Your goal
In the entries below, find the line containing "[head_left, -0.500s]" and the line containing "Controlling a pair". Copy those two lines and everything between them exactly, and only that.

Data for this task
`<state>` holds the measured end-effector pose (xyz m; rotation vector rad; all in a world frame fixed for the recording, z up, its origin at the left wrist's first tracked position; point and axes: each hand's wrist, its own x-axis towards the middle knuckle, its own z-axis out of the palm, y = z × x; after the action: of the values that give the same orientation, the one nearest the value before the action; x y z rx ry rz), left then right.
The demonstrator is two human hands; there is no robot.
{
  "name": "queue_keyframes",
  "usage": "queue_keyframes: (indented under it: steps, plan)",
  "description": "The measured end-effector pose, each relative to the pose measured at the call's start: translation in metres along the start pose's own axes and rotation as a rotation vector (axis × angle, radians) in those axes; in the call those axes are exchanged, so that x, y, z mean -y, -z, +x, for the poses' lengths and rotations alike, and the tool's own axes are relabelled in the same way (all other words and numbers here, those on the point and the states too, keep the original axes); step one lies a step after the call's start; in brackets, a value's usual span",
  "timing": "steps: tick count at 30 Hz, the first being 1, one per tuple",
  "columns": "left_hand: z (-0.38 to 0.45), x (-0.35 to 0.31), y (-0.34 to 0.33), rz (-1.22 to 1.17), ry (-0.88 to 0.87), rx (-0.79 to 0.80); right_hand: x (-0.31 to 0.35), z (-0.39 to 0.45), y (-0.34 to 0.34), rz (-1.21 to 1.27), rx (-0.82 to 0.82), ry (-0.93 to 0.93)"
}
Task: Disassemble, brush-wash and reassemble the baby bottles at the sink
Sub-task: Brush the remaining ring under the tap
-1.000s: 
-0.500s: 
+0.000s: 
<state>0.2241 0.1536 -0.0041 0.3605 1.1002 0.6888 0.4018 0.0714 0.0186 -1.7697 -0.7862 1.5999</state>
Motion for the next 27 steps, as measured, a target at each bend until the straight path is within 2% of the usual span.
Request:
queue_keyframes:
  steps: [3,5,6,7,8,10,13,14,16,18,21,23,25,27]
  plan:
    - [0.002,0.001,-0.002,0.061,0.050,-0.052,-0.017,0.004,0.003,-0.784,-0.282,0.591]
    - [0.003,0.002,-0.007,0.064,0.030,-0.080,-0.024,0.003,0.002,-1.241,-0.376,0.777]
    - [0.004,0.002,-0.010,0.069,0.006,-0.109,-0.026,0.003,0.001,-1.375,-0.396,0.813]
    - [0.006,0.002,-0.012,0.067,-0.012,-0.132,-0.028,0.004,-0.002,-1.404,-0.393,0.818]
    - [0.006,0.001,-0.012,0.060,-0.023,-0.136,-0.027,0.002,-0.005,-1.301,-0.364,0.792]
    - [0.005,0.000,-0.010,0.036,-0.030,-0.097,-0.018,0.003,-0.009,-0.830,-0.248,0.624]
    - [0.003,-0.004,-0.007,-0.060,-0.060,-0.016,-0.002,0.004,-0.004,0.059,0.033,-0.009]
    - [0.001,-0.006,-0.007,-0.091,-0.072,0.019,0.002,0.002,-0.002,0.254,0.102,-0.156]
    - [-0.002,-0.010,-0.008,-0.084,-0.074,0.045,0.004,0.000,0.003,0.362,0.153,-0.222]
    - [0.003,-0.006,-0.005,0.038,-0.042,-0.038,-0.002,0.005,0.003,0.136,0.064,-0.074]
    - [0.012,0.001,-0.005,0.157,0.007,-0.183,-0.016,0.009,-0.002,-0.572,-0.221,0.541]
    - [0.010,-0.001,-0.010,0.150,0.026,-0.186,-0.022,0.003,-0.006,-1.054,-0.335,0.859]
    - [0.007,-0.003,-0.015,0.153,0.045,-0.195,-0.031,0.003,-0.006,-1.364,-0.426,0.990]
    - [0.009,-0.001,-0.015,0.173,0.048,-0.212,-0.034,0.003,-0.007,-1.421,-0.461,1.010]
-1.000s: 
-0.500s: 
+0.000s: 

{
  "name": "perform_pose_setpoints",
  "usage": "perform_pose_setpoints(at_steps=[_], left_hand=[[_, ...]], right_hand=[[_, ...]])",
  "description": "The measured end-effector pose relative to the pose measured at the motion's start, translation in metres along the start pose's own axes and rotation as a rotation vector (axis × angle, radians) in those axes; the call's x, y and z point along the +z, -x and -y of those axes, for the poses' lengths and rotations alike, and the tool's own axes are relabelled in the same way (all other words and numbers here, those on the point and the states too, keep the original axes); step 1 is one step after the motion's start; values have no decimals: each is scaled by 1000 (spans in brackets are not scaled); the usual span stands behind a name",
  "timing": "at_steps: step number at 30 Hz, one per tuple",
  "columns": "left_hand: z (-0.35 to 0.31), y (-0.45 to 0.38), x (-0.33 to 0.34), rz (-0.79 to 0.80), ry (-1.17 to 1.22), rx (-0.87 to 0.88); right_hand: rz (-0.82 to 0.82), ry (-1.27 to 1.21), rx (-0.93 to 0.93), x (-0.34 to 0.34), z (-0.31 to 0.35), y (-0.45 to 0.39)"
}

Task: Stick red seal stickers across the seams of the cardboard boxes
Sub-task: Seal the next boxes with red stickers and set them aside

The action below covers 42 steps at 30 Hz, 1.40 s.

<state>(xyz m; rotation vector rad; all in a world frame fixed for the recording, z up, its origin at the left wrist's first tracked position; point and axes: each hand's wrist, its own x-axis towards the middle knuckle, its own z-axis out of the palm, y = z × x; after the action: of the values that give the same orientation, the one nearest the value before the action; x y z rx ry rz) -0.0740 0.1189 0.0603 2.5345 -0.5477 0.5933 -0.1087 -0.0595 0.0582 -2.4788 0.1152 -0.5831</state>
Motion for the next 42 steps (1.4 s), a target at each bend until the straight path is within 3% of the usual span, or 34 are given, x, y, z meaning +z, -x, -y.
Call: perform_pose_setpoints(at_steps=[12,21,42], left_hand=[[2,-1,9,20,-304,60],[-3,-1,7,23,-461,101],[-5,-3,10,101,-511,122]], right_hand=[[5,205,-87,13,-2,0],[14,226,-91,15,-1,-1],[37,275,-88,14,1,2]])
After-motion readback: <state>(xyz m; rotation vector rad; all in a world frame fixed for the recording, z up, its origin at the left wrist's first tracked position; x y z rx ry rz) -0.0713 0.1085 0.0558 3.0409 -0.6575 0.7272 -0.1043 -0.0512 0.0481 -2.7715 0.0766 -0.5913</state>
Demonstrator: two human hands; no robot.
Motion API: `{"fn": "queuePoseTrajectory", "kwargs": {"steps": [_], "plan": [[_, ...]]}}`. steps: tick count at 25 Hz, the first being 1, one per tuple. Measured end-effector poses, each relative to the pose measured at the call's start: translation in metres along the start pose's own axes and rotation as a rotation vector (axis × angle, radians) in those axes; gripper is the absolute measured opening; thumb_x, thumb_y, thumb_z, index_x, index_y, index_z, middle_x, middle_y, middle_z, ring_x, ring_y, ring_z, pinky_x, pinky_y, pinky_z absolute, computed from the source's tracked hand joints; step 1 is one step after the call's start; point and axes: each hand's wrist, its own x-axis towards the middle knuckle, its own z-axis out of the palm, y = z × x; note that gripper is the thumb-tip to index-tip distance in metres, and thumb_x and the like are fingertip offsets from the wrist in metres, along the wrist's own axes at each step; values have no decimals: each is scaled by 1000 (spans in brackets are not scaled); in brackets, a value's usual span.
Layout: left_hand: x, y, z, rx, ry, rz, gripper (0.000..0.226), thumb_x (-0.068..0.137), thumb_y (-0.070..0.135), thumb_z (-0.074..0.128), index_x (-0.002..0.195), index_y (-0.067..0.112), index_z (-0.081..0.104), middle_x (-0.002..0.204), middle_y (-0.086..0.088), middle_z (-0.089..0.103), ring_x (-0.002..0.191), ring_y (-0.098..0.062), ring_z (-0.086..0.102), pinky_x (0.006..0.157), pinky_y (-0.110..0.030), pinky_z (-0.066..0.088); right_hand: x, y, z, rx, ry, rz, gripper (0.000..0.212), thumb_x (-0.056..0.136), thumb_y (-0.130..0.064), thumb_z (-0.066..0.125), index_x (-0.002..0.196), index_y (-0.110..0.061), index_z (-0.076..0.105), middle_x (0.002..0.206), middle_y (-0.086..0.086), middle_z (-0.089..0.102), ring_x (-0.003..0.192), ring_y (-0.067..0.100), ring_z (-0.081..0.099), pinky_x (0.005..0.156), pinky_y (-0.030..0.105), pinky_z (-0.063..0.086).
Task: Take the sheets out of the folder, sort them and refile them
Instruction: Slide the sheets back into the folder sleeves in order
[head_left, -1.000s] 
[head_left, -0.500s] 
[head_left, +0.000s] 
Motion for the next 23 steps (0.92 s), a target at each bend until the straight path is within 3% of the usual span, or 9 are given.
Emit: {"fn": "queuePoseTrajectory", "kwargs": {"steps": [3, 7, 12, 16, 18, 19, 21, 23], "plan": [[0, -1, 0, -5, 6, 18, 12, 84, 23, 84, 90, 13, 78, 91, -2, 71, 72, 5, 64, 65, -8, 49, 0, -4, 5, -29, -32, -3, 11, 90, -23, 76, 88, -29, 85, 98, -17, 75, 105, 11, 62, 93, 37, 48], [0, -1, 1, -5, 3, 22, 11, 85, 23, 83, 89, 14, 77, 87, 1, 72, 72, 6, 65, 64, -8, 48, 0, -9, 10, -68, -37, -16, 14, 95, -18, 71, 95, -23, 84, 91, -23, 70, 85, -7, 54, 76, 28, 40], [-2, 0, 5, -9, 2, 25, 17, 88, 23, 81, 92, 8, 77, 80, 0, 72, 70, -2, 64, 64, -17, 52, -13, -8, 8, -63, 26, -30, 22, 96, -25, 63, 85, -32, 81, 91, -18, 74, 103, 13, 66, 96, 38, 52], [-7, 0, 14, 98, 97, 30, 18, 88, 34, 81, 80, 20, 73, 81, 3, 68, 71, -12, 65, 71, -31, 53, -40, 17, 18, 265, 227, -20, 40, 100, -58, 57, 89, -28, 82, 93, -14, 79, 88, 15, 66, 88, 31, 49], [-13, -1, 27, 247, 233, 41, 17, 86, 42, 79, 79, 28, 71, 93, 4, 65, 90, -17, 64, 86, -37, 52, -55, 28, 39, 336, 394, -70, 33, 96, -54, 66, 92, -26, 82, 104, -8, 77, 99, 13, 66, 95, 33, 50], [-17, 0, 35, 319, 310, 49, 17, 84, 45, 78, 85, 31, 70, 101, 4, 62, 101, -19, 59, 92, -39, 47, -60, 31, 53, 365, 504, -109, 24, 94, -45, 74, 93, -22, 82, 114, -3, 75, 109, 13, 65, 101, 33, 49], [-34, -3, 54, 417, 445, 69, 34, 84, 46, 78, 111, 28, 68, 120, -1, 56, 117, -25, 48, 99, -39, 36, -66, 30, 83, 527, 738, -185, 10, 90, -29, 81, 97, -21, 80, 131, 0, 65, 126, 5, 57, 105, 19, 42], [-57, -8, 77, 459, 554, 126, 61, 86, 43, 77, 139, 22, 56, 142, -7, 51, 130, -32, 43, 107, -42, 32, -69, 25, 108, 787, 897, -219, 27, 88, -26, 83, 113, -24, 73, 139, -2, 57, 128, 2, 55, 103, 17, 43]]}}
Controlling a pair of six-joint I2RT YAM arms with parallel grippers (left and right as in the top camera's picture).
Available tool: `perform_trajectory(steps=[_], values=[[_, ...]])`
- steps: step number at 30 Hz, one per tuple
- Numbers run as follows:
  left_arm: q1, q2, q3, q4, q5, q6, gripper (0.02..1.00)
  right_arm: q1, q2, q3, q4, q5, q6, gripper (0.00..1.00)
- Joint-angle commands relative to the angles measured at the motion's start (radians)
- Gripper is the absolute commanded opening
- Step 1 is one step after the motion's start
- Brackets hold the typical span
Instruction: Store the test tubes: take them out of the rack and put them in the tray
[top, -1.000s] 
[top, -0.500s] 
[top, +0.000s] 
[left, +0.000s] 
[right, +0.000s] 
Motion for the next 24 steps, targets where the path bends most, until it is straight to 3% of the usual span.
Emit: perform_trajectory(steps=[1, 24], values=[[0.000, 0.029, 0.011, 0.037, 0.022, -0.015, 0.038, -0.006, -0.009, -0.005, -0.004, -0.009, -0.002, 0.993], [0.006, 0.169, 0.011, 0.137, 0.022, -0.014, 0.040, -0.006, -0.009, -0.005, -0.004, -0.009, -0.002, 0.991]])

Written reply
[head_left, -0.500s] 
[head_left, +0.000s] 
Motion for the next 23 steps (0.92 s), a target at each bend until the straight path is within 3% of the usual span, or 9 are given.
Emit: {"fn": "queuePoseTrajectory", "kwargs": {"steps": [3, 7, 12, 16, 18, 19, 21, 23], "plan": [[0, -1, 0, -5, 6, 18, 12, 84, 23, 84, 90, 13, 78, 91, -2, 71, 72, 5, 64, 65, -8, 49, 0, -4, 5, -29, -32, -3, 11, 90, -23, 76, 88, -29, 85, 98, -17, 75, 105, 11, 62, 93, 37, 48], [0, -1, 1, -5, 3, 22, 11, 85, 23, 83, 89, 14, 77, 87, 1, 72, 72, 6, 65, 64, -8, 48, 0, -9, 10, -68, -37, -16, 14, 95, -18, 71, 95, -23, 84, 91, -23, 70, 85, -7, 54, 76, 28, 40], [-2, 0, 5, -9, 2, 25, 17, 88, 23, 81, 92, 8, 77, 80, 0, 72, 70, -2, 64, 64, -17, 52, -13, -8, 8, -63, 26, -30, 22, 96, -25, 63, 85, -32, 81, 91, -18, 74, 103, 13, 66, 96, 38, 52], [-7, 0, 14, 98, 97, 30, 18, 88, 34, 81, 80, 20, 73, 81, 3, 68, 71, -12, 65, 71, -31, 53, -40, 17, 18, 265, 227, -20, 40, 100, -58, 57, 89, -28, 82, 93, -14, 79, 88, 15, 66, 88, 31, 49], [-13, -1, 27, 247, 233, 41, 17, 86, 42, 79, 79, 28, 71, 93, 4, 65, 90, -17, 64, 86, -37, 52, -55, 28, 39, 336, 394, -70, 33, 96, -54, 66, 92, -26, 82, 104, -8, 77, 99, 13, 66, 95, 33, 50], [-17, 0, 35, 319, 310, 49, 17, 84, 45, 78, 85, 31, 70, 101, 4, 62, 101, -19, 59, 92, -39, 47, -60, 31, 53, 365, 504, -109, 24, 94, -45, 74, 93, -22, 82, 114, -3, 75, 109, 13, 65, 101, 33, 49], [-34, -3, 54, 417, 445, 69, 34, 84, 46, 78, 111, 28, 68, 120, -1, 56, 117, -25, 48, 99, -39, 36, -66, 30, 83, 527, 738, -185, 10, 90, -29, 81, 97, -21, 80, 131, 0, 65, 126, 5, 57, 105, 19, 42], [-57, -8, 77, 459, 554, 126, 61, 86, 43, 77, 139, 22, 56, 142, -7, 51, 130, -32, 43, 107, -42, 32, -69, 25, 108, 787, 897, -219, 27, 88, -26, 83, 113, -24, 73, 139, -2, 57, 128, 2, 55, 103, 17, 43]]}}
Controlling a pair of six-joint I2RT YAM arms with parallel grippers (left and right as in the top camera's picture).

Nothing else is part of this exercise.